Report expected vs. actual samples count to highlight low CPU usage/availability to application

jvm-profiling-tools / honest-profiler

A sampling JVM profiler without the safepoint sample bias

https://github.com/RichardWarburton/honest-profiler/wiki

MIT License

1.25k stars 146 forks source link

Report expected vs. actual samples count to highlight low CPU usage/availability to application #126

Open ceeaspb opened 8 years ago

ceeaspb commented 8 years ago

Low number of samples likely reflects low cpu usage or a short profiling duration, etc.

But by reporting the cpu cost as a percentage we could lose sight of this (low sample number).

This warning is presented in other sampling profilers (ie. typical / covers off a profiling risk).

How many samples is low? how long is a piece of string? TBC

nitsanw commented 8 years ago

There's 2 problems here:

Missing samples: The timer fires an interrupt but the JVM is not actually on CPU, so is not interrupted. I'm not sure where this interrupts go. We currently have no expectation on the number of samples, but we could start by logging the intended sampling rate and compare to that.
Failed samples: The JVM is running, a thread is interrupted and for any reason sampling fails. I feel this is covered by #97 .

ceeaspb commented 8 years ago

@nitsanw 1) it looks like SIGPROF will only ever fire when a thread is on cpu. It counts down as user and system cpu time elapses. So if the process has no threads on cpu then the timer will not expire and a signal not sent when off cpu. So I don't think we can "miss" a SIGPROF interrupt so to speak (would be good to check).
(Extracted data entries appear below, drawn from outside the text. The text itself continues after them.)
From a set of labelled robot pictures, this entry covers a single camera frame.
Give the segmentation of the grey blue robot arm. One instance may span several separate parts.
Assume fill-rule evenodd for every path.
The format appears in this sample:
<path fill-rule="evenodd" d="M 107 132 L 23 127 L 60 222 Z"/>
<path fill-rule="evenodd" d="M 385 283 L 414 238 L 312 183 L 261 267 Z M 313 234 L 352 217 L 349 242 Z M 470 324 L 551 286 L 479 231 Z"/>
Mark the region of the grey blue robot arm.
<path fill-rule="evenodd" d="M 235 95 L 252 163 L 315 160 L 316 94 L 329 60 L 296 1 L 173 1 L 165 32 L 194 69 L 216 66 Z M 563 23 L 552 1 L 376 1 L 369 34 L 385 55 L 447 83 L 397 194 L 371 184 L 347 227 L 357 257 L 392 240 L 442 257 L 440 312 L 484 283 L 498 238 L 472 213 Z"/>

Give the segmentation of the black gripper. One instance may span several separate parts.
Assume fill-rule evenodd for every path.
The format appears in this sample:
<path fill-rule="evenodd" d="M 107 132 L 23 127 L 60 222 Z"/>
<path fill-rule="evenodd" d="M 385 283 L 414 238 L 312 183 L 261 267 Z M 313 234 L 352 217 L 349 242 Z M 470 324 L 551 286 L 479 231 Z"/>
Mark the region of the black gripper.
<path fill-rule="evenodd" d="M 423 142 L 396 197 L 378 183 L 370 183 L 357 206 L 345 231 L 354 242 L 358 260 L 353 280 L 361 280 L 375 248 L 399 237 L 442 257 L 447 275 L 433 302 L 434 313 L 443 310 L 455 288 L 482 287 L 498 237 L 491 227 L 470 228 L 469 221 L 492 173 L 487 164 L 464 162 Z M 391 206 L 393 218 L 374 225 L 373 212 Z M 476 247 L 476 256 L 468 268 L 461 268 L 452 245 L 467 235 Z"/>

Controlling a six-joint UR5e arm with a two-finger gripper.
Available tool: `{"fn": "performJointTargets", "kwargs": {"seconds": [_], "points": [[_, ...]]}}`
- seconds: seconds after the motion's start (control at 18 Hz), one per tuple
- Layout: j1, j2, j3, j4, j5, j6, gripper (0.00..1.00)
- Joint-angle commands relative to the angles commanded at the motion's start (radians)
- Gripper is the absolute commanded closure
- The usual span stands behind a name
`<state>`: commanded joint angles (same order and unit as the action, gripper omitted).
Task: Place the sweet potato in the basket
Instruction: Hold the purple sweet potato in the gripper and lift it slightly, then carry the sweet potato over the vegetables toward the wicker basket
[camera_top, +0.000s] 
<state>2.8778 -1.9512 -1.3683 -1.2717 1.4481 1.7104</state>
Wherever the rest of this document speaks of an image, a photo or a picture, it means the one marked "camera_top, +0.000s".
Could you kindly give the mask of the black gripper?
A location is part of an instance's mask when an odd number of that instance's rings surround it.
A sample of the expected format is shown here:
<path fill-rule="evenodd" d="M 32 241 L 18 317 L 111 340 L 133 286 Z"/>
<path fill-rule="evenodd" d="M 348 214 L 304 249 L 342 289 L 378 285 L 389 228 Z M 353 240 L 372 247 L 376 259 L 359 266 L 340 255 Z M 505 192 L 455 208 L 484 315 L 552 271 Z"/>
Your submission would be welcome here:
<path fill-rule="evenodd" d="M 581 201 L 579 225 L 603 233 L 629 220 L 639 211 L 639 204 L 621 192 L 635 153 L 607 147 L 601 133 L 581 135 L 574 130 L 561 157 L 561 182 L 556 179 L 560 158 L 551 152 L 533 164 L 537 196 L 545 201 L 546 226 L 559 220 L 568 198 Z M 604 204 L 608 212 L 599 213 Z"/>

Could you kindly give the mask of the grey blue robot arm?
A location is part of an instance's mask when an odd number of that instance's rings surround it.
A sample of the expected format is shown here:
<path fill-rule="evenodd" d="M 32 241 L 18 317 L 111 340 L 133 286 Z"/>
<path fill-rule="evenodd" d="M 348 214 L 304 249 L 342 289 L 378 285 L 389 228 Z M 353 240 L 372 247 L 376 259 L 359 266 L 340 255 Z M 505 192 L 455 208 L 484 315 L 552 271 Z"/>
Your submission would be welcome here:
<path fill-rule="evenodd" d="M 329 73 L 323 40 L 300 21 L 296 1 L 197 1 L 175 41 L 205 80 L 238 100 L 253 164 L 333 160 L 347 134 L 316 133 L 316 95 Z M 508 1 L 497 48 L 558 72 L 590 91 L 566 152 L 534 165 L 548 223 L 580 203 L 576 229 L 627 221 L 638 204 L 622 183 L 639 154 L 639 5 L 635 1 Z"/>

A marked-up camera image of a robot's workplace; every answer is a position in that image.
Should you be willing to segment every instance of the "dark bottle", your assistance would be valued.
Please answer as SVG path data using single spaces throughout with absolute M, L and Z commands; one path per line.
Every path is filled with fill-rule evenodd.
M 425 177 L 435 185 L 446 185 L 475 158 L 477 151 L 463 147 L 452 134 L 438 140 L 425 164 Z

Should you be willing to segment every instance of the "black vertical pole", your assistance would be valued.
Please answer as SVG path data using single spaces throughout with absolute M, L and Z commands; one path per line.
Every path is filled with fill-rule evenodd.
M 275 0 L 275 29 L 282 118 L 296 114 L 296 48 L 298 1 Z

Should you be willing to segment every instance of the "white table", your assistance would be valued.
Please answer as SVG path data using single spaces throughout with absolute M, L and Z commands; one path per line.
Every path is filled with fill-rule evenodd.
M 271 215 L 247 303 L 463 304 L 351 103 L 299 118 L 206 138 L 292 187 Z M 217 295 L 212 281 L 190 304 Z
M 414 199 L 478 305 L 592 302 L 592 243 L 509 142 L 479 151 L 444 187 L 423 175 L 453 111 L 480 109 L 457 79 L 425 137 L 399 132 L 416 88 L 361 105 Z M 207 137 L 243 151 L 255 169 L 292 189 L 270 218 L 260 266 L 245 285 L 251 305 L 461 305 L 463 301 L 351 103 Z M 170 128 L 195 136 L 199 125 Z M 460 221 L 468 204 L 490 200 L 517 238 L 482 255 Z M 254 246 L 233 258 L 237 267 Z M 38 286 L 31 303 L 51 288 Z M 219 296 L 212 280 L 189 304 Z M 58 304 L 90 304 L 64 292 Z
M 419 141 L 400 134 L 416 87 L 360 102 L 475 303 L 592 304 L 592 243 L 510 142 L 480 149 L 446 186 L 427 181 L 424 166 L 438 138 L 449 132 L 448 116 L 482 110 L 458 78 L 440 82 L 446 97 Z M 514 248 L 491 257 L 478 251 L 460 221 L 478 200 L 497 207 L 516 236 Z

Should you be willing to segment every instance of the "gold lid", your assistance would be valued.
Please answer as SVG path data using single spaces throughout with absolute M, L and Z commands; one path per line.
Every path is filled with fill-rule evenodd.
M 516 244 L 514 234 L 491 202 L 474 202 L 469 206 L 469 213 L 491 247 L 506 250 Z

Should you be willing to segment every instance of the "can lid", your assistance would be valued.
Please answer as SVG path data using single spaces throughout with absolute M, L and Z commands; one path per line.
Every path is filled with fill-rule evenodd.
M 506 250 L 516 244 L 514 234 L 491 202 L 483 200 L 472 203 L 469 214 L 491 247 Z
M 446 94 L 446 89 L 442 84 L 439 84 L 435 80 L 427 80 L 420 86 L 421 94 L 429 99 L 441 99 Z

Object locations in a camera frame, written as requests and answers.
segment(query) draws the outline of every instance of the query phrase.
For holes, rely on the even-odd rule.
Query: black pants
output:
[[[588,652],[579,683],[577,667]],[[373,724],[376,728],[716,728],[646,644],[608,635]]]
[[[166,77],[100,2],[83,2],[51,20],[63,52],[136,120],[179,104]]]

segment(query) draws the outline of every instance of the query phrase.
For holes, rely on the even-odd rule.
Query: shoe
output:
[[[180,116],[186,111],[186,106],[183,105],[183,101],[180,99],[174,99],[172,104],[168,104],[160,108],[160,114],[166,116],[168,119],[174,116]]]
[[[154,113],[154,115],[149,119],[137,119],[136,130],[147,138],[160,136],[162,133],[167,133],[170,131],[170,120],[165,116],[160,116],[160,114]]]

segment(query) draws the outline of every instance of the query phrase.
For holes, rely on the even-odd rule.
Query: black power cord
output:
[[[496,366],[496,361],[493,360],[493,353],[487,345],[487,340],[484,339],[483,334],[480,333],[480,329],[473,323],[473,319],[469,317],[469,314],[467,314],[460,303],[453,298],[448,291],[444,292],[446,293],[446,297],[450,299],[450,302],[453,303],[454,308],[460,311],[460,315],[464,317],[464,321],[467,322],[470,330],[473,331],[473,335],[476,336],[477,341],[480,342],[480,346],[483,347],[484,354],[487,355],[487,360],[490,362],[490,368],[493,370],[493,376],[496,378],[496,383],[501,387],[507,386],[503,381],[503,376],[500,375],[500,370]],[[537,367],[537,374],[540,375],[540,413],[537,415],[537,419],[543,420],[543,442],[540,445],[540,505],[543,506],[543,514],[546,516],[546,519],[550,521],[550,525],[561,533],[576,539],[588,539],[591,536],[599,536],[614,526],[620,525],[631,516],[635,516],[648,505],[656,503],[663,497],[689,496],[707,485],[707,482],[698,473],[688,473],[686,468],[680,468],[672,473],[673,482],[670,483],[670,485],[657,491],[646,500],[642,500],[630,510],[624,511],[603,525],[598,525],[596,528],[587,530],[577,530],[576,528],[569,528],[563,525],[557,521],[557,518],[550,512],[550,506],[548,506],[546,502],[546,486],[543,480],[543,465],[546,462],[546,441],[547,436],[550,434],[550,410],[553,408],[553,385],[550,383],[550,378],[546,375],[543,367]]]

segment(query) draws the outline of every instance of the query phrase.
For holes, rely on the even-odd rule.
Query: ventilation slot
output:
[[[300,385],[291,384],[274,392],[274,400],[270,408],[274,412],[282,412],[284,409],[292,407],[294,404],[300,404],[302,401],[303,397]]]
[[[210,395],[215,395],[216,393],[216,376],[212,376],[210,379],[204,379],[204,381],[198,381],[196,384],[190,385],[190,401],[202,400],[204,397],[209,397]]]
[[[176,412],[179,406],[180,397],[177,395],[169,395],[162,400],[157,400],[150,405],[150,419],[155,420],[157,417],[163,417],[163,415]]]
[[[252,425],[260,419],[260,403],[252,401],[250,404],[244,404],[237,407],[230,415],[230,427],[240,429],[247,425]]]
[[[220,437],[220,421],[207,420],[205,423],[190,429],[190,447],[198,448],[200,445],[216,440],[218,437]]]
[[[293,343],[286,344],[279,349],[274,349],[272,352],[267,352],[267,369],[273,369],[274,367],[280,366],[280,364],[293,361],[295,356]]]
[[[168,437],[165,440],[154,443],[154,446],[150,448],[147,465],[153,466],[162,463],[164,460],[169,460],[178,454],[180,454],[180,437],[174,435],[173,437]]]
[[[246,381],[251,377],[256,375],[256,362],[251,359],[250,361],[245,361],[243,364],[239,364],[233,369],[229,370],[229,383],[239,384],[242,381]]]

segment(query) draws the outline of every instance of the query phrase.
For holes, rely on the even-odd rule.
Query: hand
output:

They may just never occur if the whole jvm is off cpu forever.

Other timers: SIGALRM - counts down real time SIGVTALRM - counts down user cpu time and not system cpu time. Which makes me think of something else but I think my ticket quota today is exceeded.

2) agree this ticket isn't about failed samples.

probably needs more thought. the risk is you are led to optimise for cpu when you should be looking at off cpu time (in which case you need a different tool).

nitsanw commented 8 years ago

From what you say I take that the time will expire, but the SIGPROF will get swallowed. This matches my observations looking at HP logs. But I would need to experiment more to validate. Discovering the number of actual samples vs. wanted samples is easy by logging the timer thread counter of signals emitted and comparing to number of log entries.

nitsanw commented 8 years ago

This implies profiler stop sequence should be terminate timer, drain logger, log number of timer emitted signals.

nitsanw commented 8 years ago

Rephrasing title to reflect discussion

nitsanw commented 8 years ago

@ceeaspb reading the code more closely it looks like I misunderstood how the notification timer hangs together. In particular we rely on: http://man7.org/linux/man-pages/man2/setitimer.2.html

ITIMER_VIRTUAL decrements only when the process is executing, and
                  delivers SIGVTALRM upon expiration.
ITIMER_PROF    decrements both when the process executes and when the
                  system is executing on behalf of the process.  Coupled
                  with ITIMER_VIRTUAL, this timer is usually used to
                  profile the time spent by the application in user and
                  kernel space.  SIGPROF is delivered upon expiration.

So if no CPU is used (user or system) no signal will be delivered. This does not mean we cannot follow through on this feature. An estimate of intended sample rate should be sufficient as an indicator.